Als die Szene die Potsdamer Straße entdeckte, war Giti Nourbakhsch längst da. Schon 2006 hatte die Galeristin ihre Räume am Rosenthaler Platz gegen eine kleine Fabrikhalle in der Kurfürstenstraße getauscht – und dafür Kopfschütteln geerntet.
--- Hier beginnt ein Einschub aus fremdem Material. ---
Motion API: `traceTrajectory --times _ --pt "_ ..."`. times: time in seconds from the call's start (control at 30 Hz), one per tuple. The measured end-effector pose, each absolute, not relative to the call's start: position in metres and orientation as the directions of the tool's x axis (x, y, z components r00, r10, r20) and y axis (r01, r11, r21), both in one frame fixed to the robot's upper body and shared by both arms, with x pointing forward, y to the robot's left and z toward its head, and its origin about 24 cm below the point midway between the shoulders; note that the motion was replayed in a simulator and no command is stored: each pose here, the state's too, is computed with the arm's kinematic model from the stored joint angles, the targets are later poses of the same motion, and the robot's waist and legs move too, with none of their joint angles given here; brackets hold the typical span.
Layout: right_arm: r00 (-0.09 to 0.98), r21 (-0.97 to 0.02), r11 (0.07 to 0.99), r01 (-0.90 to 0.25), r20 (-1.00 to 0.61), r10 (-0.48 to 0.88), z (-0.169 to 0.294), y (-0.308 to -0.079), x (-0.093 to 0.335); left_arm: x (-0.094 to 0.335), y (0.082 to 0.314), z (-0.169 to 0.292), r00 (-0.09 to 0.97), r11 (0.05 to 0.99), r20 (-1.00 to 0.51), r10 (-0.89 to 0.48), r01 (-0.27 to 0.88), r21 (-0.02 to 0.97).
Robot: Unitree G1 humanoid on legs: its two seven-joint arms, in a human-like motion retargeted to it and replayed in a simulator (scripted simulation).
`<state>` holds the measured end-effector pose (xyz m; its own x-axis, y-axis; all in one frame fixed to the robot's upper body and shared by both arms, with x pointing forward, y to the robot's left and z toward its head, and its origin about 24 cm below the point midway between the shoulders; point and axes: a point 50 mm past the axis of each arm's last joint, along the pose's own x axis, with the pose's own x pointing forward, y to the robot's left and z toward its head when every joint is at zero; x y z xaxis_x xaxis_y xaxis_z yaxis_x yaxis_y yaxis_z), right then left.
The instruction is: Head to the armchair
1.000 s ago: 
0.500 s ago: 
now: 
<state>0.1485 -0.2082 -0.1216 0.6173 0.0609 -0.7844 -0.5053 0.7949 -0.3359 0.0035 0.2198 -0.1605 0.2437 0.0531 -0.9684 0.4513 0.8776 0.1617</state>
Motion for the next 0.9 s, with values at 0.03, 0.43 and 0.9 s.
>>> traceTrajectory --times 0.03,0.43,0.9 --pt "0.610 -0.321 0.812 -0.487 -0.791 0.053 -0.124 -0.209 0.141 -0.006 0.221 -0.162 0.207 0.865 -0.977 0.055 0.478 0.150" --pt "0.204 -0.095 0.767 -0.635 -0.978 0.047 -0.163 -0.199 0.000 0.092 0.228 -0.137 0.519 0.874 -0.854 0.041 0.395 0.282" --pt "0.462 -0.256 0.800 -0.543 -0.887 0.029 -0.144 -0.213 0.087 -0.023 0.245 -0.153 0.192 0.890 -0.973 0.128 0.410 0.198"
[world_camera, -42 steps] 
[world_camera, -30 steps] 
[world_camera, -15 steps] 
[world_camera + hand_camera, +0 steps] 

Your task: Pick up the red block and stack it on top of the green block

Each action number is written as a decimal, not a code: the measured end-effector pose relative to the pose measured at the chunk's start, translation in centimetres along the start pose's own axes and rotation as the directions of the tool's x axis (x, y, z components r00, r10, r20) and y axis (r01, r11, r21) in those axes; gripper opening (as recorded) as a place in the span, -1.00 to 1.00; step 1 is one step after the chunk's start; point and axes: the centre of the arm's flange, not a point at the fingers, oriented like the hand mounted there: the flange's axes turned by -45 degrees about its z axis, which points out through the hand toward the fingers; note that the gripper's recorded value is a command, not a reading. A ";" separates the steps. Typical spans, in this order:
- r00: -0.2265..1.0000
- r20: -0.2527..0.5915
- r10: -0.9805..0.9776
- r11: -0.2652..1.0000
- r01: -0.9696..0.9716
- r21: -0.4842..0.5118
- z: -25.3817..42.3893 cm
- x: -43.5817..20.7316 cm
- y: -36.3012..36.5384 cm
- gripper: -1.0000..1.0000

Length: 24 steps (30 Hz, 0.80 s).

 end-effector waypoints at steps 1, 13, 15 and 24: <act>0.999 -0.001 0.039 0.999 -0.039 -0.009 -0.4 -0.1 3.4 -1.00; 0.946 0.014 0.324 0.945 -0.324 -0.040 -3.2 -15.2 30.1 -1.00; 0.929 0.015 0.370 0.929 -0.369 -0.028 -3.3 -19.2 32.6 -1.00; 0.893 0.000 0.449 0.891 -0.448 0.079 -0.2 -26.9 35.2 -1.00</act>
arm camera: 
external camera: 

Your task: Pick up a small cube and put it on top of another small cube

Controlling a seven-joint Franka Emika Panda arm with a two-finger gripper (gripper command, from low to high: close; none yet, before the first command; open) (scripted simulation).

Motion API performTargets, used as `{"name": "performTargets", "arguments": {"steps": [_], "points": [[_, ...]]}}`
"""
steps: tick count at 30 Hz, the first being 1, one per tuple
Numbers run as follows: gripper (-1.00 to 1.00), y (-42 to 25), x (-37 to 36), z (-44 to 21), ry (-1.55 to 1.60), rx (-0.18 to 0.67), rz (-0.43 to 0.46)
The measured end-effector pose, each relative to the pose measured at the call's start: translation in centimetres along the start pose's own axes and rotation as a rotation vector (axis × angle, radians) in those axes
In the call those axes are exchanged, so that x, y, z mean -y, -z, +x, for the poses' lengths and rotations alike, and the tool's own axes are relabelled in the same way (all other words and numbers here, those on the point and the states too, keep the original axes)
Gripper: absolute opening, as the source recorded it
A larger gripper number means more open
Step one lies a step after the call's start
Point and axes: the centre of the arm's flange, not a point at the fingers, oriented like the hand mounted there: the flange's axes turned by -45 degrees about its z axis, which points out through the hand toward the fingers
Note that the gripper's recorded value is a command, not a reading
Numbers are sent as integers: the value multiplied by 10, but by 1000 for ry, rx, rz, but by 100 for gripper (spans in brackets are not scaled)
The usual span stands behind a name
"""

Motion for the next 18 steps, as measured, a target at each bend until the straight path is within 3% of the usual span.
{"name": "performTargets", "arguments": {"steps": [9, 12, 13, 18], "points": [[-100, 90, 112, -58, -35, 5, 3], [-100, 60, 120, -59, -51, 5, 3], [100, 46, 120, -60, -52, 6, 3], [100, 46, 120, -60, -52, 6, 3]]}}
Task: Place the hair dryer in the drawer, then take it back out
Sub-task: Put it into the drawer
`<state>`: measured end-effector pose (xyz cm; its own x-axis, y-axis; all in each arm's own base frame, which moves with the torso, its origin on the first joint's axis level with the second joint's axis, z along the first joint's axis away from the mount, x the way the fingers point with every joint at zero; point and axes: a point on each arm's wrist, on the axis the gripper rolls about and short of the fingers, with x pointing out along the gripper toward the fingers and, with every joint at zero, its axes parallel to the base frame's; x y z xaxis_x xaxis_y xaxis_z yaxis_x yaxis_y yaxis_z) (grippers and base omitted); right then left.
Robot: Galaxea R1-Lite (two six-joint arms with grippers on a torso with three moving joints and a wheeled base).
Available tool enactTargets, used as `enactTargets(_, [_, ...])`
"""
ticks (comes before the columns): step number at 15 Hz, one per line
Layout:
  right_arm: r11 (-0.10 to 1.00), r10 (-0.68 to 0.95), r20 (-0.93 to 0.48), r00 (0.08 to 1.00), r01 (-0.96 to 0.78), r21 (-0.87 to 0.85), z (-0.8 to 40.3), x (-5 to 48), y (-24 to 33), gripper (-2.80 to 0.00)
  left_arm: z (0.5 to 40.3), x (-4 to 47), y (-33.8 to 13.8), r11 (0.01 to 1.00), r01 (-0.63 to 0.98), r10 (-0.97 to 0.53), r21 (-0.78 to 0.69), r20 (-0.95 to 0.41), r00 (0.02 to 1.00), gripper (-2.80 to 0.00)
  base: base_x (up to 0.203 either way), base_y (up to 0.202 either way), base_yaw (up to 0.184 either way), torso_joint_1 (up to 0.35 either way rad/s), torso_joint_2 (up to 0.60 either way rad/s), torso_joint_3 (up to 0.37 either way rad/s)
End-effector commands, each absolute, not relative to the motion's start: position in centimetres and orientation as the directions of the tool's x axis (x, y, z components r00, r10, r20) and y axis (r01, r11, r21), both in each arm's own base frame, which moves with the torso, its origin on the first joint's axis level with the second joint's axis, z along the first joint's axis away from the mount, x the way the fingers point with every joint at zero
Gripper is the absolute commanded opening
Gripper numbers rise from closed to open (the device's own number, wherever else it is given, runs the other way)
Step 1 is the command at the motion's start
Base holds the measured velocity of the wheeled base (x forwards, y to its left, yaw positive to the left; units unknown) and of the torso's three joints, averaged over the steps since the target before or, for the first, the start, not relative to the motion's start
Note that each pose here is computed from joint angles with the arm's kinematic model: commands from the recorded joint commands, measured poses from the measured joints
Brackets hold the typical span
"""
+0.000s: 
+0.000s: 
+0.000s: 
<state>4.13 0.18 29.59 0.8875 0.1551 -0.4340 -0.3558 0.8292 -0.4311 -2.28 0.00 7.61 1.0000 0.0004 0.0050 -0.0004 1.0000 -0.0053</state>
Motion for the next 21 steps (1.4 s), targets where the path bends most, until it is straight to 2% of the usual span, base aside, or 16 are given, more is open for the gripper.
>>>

Doch sie trifft ihre Standortentscheidungen unabhängig von Trends und großen Strömungen. Genau wie Clemens Fahnemann, der Anfang der achtziger Jahre mit Ausstellungen etwa von Olaf Metzel in der bürgerlichen Fasanenstraße echten Ärger erregte. Oder Daniel Buchholz, der 2008 in derselben Straße ganz entspannt eine Dependance zwischen Edelboutiquen eröffnet. Der Kölner weiß, dass sein fancy Programm die Leute überall hinlockt. Sogar das junge Publikum aus Mitte, das dort inzwischen kalten Schönheiten wie dem Galeriehaus am Kupfergraben gegenübersteht. Andere Galerien halten Abstand, indem sie wie Stephan Westphal den äußersten Zipfel von Prenzlauer Berg mit dem Kurfürstendamm tauschen. Oder Eva Poll, die das Lützowufer für Räume an der Museumsinsel aufgegeben hat. Und dann gibt es Versprengte wie Michael Crome, der lange an der Karl-Marx-Allee ausharrte, sich jetzt aber am Feuer der Potsdamer Straße wärmt.